刘立强说完那些话后就不见了踪影。
没人知道他去了哪里。
所有人都好似对他的失踪存了一种默契,也没人多问一句大家可曾在何处见过他。每每提起这个人来,大家只传递一个心照不宣的眼神便作罢。
不过,刘立强留下的那些话,所有人可都是实实在在的记在了心里。只不过没有说出口罢了。
在那之后,蔺君泓愈发忙碌了起来。
虽然他只是在那一天和元槿提过训练闹闹的事情,但元槿已经将他的话都记在了心里,每日里都会和闹闹笑闹一番。看似无意,实则在暗中训练着它。
只是这样了几天之后,并未看到显著的成效。
当初蔺君泓和元槿提起的是,希望闹闹能够在一个广阔的地界中,找寻某个特定之人留下的物什。
元槿倒是明白了蔺君泓的意思。
蔺君泓想让闹闹做的事情,与人们训练犬类之后倚靠狗狗们做成的事情比较想通。想让动物闻过一样东西之后,便依靠着这个记忆力去寻找味道相似的东西,从而找出某个人或者是这个人接触过、用过的物品。
当初长公主在公主府里办消暑宴的时候,那名唤虹日的丫鬟跟着小皇孙蔺松华的时候,将他跟丢,寻不到人。
元槿就是让腾腾靠着这个能力帮忙找到了藏在假山后睡着了的蔺松华的。
只是狗狗做到这一点较为容易,让猫儿做到这点,就颇为困难了。
并非猫儿的嗅觉不好。恰恰相反,猫儿在这方面的能力十分突出。只不过因为猫的天性和个性原因,有时候和它们沟通起来有点困难,不好让它们听命行事罢了。
元槿算是和动物记忆沟通的了。可即便是她,即便她已经让闹闹弄明白了应该怎么去帮忙,却依然不好合作。
比如今日。
闹闹本是跟着杨可晴在姚先生的沧海阁里住着。
元槿跟着姚先生学了几堂课后,便借机带了闹闹来到了明雅苑里。名义上是要带着闹闹溜溜食,实际上就是想了法子来训练它。
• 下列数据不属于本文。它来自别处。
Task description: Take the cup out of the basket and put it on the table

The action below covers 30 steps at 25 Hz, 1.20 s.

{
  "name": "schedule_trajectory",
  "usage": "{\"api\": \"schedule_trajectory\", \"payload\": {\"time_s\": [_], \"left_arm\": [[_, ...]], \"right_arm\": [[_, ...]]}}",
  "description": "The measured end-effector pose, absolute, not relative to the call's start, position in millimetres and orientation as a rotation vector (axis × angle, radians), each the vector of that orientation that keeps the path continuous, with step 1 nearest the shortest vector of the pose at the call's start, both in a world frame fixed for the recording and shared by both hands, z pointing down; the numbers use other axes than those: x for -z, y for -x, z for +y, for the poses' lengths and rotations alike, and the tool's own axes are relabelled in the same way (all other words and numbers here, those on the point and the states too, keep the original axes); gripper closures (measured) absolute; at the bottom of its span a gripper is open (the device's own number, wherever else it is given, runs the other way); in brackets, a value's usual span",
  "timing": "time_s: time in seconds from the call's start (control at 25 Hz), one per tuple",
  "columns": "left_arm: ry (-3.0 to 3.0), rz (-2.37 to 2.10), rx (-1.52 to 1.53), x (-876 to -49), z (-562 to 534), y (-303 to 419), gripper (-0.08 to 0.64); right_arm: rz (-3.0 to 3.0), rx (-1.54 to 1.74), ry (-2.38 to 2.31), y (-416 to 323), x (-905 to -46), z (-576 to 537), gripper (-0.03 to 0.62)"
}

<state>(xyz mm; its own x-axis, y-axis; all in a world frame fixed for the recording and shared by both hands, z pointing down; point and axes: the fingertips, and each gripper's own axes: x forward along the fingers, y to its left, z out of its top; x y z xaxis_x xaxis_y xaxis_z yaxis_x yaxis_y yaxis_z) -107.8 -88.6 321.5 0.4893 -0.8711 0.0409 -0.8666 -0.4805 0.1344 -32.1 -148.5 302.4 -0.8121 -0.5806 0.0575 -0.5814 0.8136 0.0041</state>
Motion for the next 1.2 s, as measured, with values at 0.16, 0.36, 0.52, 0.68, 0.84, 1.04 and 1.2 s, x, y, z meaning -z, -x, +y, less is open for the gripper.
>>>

初时闹闹还比较合作。让它闻过了某样东西后,它就会颠颠颠地跑去找来有相同味道的东西。
只是如此三四回后,它就开始不干了。
元槿给它了个绒球让它嗅一嗅气味,它明显是已经闻出了味道。而且,元槿明明白白的看到它朝着那个正确的方向瞄了一眼。
但,它也就瞄了这一眼罢了。
而后它就开始抬起白绒绒的小爪子,开始拨弄起了元槿手里的绒球。
一下。两下。
如此十几回后,它就彻底地抛弃了元槿让它做的事情,欢快地围着那个绒球玩儿了起来。
元槿命它不准这样,必须听话。
可是闹闹明明已经听明白了元槿所说,但是头一扭后,依然如故,照玩不误。
元槿哭笑不得,恨铁不成钢地戳了戳它的小脑袋。而后,她就坐在了闹闹旁边的石桌上,边叹着气边想,该如何是好。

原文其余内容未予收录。